Individual Treatment Effect: Prediction Intervals and Sharp Bounds
Zhehao Zhang, Thomas S. Richardson

TL;DR
This paper explores the fundamental limits of inferring individual treatment effects from randomized trial data, providing bounds, prediction intervals, and contrasting them with average treatment effect inference, highlighting challenges in personalized decision-making.
Contribution
It characterizes prediction intervals and sharp bounds for ITE under partial identification, extending to various outcome types and contrasting with ATE confidence intervals.
Findings
Prediction intervals for ITE are generally wider and do not vanish with larger samples.
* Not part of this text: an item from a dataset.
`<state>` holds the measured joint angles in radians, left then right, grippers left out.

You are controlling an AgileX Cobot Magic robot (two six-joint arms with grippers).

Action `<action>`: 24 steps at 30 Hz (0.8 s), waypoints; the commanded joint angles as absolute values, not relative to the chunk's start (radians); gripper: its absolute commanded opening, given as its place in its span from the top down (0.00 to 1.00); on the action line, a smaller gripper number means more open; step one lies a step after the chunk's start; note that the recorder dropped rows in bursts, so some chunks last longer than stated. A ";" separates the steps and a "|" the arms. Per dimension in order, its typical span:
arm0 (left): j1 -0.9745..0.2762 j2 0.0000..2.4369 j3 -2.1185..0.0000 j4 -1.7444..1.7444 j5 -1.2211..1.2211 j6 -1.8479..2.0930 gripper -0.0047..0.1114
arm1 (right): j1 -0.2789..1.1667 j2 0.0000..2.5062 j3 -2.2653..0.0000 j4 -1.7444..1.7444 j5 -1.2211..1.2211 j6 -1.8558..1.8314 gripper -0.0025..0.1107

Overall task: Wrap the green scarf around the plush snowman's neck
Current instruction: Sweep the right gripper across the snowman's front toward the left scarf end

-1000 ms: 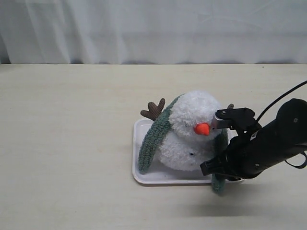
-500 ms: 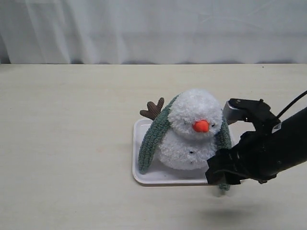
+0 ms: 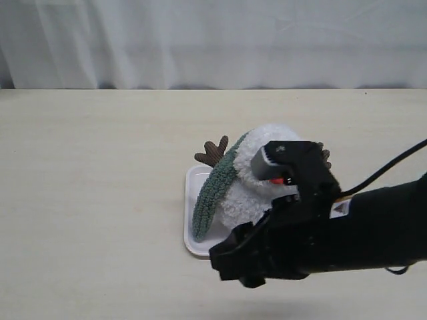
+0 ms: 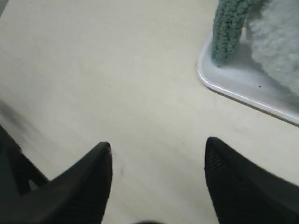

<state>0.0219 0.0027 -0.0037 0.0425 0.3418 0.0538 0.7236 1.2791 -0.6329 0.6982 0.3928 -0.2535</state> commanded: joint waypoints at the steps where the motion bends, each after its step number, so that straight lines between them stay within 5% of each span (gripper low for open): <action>1: 0.023 0.000 0.000 0.042 0.331 0.052 0.96 | 0.828 1.420 -0.629 0.666 0.159 -0.216 0.49; 7: 0.023 0.000 0.000 0.042 0.331 0.052 0.96 | 0.823 1.623 -0.670 0.666 0.000 -0.248 0.49; 24: 0.023 0.000 0.000 0.042 0.331 0.052 0.96 | 0.761 1.856 -0.883 0.666 0.093 -0.269 0.49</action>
Sharp bounds on the ITE pmf are derived for binary, continuous, and ordinal outcomes.
Contrasts between ITE prediction intervals and ATE confidence intervals reveal fundamental inferential differences.
Abstract
Individual treatment effect (ITE) is often regarded as the ideal target of inference in causal analyses and has been the focus of several recent studies. In this paper, we describe the intrinsic limits regarding what can be learned concerning ITEs given data from large randomized experiments. We consider when a valid prediction interval for the ITE is informative and when it can be bounded away from zero. The joint distribution over potential outcomes is only partially identified from a randomized trial. Consequently, to be valid, an ITE prediction interval must be valid for all joint distribution consistent with the observed data and hence will in general be wider than that resulting from knowledge of this joint distribution. We characterize prediction intervals in the binary treatment and outcome setting, and extend these insights to models with continuous and ordinal outcomes. We…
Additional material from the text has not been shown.